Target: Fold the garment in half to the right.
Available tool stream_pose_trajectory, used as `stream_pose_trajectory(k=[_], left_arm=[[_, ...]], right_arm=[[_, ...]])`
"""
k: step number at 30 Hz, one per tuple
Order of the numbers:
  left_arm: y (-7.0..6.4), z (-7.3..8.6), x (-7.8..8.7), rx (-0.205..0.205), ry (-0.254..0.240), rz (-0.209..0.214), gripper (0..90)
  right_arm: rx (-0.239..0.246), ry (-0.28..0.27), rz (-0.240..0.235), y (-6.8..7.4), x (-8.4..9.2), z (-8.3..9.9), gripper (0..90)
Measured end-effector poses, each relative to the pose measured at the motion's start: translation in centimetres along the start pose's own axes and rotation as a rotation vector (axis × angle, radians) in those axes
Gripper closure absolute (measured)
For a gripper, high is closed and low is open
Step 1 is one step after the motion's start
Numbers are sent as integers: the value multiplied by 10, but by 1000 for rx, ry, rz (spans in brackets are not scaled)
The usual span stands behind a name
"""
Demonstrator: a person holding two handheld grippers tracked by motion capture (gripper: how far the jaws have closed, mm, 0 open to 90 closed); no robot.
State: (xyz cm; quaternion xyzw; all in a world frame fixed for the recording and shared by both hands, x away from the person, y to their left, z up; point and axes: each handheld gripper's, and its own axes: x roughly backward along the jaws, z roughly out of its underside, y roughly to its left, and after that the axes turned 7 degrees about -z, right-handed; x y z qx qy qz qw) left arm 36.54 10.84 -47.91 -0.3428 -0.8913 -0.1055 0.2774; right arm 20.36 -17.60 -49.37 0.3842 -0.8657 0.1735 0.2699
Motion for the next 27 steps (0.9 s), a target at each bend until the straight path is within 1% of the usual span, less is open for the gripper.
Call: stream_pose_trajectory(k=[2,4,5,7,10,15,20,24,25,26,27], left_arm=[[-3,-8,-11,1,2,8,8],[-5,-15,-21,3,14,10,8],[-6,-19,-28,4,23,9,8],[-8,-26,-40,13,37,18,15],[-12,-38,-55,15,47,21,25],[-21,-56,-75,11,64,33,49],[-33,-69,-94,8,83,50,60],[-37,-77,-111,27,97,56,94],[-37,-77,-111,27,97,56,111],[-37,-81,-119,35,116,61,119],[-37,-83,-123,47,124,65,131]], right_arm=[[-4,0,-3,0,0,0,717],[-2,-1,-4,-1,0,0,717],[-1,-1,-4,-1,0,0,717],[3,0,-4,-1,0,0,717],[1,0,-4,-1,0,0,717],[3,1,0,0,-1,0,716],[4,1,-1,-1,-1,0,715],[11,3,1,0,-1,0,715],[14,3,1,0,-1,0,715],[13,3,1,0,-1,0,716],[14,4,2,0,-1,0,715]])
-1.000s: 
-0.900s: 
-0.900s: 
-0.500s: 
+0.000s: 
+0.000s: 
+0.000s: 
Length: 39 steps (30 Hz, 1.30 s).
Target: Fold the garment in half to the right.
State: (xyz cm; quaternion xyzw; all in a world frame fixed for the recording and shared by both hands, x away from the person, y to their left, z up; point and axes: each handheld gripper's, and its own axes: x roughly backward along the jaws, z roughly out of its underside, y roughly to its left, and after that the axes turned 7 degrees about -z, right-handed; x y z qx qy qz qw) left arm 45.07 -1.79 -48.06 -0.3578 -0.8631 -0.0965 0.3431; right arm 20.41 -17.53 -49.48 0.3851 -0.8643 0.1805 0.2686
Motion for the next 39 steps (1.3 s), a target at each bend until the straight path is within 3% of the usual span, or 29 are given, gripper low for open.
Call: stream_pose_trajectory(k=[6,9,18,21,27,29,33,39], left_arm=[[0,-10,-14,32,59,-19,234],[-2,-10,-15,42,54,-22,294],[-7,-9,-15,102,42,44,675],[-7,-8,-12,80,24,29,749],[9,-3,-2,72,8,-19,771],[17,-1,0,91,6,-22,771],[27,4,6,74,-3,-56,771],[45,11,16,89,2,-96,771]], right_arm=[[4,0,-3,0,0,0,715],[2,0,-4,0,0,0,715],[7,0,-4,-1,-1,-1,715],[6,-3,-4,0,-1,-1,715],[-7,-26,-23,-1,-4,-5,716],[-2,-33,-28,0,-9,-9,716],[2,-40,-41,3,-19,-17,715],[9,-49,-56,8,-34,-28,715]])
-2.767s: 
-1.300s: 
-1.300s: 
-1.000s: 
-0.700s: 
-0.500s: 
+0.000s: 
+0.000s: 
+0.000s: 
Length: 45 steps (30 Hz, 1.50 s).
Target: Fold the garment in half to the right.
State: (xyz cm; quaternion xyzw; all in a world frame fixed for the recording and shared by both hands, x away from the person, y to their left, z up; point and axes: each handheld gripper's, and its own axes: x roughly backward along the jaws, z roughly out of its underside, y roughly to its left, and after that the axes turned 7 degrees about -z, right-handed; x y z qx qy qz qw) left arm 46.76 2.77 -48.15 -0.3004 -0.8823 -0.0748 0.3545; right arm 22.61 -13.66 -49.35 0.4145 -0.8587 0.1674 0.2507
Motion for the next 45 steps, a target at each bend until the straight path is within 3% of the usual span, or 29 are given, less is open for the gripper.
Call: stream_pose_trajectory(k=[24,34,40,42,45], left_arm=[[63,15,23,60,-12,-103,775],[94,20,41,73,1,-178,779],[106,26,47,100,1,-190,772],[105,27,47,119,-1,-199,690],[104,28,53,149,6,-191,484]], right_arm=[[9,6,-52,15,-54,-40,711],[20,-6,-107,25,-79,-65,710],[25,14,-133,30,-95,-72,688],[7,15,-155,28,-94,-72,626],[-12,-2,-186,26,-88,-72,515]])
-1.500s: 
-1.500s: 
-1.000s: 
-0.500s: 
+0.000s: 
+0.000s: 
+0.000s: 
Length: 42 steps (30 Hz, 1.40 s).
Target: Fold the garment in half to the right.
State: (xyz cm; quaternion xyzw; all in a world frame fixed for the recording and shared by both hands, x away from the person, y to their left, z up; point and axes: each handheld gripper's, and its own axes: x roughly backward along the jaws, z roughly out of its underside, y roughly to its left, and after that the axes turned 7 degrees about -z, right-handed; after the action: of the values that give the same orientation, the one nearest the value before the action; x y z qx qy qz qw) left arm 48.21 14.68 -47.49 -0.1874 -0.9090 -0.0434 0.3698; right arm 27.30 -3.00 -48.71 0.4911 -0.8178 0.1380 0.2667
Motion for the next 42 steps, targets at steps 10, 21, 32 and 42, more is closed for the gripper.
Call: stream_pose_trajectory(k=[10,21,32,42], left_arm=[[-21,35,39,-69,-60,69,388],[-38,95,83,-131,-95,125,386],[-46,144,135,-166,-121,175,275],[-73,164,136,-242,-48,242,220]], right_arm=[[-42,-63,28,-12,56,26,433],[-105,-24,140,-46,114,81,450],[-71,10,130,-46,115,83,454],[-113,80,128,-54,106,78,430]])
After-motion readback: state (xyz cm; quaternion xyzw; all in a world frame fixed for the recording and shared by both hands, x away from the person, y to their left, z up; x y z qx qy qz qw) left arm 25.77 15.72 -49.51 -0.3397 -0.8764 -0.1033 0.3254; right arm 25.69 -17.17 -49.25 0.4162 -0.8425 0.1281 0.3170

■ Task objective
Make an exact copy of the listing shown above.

■ Response
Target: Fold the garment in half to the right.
Available tool stream_pose_trajectory, used as `stream_pose_trajectory(k=[_], left_arm=[[_, ...]], right_arm=[[_, ...]])`
"""
k: step number at 30 Hz, one per tuple
Order of the numbers:
  left_arm: y (-7.0..6.4), z (-7.3..8.6), x (-7.8..8.7), rx (-0.205..0.205), ry (-0.254..0.240), rz (-0.209..0.214), gripper (0..90)
  right_arm: rx (-0.239..0.246), ry (-0.28..0.27), rz (-0.240..0.235), y (-6.8..7.4), x (-8.4..9.2), z (-8.3..9.9), gripper (0..90)
Measured end-effector poses, each relative to the pose measured at the motion's start: translation in centimetres along the start pose's own axes and rotation as a rotation vector (axis × angle, radians) in those axes
Gripper closure absolute (measured)
For a gripper, high is closed and low is open
Step 1 is one step after the motion's start
Numbers are sent as integers: the value multiplied by 10, but by 1000 for rx, ry, rz (spans in brackets are not scaled)
The usual span stands behind a name
"""
Demonstrator: a person holding two handheld grippers tracked by motion capture (gripper: how far the jaws have closed, mm, 0 open to 90 closed); no robot.
State: (xyz cm; quaternion xyzw; all in a world frame fixed for the recording and shared by both hands, x away from the person, y to their left, z up; point and axes: each handheld gripper's, and its own axes: x roughly backward along the jaws, z roughly out of its underside, y roughly to its left, and after that the axes turned 7 degrees about -z, right-handed; x y z qx qy qz qw) left arm 36.54 10.84 -47.91 -0.3428 -0.8913 -0.1055 0.2774; right arm 20.36 -17.60 -49.37 0.3842 -0.8657 0.1735 0.2699
Motion for the next 27 steps (0.9 s), a target at each bend until the straight path is within 1% of the usual span, less is open for the gripper.
Call: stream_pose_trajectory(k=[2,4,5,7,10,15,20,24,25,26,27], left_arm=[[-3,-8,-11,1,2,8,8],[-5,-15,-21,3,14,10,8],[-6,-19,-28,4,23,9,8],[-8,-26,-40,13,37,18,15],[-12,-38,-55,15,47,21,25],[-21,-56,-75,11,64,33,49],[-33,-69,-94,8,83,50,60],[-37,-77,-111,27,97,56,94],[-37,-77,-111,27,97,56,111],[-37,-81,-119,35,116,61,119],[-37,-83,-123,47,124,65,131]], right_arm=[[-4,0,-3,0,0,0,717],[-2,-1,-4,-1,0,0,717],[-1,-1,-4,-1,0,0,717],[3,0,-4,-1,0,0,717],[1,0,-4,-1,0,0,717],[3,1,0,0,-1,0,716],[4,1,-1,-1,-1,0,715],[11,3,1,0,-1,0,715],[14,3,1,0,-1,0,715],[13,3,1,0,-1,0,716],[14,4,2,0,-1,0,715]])
-1.000s: 
-0.900s: 
-0.900s: 
-0.500s: 
+0.000s: 
+0.000s: 
+0.000s: 
Length: 39 steps (30 Hz, 1.30 s).
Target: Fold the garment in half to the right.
State: (xyz cm; quaternion xyzw; all in a world frame fixed for the recording and shared by both hands, x away from the person, y to their left, z up; point and axes: each handheld gripper's, and its own axes: x roughly backward along the jaws, z roughly out of its underside, y roughly to its left, and after that the axes turned 7 degrees about -z, right-handed; x y z qx qy qz qw) left arm 45.07 -1.79 -48.06 -0.3578 -0.8631 -0.0965 0.3431; right arm 20.41 -17.53 -49.48 0.3851 -0.8643 0.1805 0.2686
Motion for the next 39 steps (1.3 s), a target at each bend until the straight path is within 3% of the usual span, or 29 are given, gripper low for open.
Call: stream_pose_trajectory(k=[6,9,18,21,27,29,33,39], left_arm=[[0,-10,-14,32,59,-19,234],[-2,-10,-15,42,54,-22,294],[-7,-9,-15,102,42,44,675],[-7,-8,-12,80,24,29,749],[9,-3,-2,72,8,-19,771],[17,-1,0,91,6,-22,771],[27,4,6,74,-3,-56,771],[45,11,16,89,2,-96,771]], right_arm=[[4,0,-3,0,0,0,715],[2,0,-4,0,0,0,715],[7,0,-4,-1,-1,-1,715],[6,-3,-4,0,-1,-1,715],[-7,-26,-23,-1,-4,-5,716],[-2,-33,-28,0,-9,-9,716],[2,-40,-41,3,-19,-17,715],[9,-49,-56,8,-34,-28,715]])
-2.767s: 
-1.300s: 
-1.300s: 
-1.000s: 
-0.700s: 
-0.500s: 
+0.000s: 
+0.000s: 
+0.000s: 
Length: 45 steps (30 Hz, 1.50 s).
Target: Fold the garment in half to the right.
State: (xyz cm; quaternion xyzw; all in a world frame fixed for the recording and shared by both hands, x away from the person, y to their left, z up; point and axes: each handheld gripper's, and its own axes: x roughly backward along the jaws, z roughly out of its underside, y roughly to its left, and after that the axes turned 7 degrees about -z, right-handed; x y z qx qy qz qw) left arm 46.76 2.77 -48.15 -0.3004 -0.8823 -0.0748 0.3545; right arm 22.61 -13.66 -49.35 0.4145 -0.8587 0.1674 0.2507
Motion for the next 45 steps, a target at each bend until the straight path is within 3% of the usual span, or 29 are given, less is open for the gripper.
Call: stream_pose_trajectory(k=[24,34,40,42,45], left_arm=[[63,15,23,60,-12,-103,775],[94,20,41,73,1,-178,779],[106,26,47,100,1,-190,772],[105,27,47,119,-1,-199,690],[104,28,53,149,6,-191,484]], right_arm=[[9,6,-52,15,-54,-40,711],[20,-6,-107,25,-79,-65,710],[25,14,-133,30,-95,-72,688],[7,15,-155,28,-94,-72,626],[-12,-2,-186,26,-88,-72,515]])
-1.500s: 
-1.500s: 
-1.000s: 
-0.500s: 
+0.000s: 
+0.000s: 
+0.000s: 
Length: 42 steps (30 Hz, 1.40 s).
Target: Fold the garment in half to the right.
State: (xyz cm; quaternion xyzw; all in a world frame fixed for the recording and shared by both hands, x away from the person, y to their left, z up; point and axes: each handheld gripper's, and its own axes: x roughly backward along the jaws, z roughly out of its underside, y roughly to its left, and after that the axes turned 7 degrees about -z, right-handed; after the action: of the values that give the same orientation, the one nearest the value before the action; x y z qx qy qz qw) left arm 48.21 14.68 -47.49 -0.1874 -0.9090 -0.0434 0.3698; right arm 27.30 -3.00 -48.71 0.4911 -0.8178 0.1380 0.2667
Motion for the next 42 steps, targets at steps 10, 21, 32 and 42, more is closed for the gripper.
Call: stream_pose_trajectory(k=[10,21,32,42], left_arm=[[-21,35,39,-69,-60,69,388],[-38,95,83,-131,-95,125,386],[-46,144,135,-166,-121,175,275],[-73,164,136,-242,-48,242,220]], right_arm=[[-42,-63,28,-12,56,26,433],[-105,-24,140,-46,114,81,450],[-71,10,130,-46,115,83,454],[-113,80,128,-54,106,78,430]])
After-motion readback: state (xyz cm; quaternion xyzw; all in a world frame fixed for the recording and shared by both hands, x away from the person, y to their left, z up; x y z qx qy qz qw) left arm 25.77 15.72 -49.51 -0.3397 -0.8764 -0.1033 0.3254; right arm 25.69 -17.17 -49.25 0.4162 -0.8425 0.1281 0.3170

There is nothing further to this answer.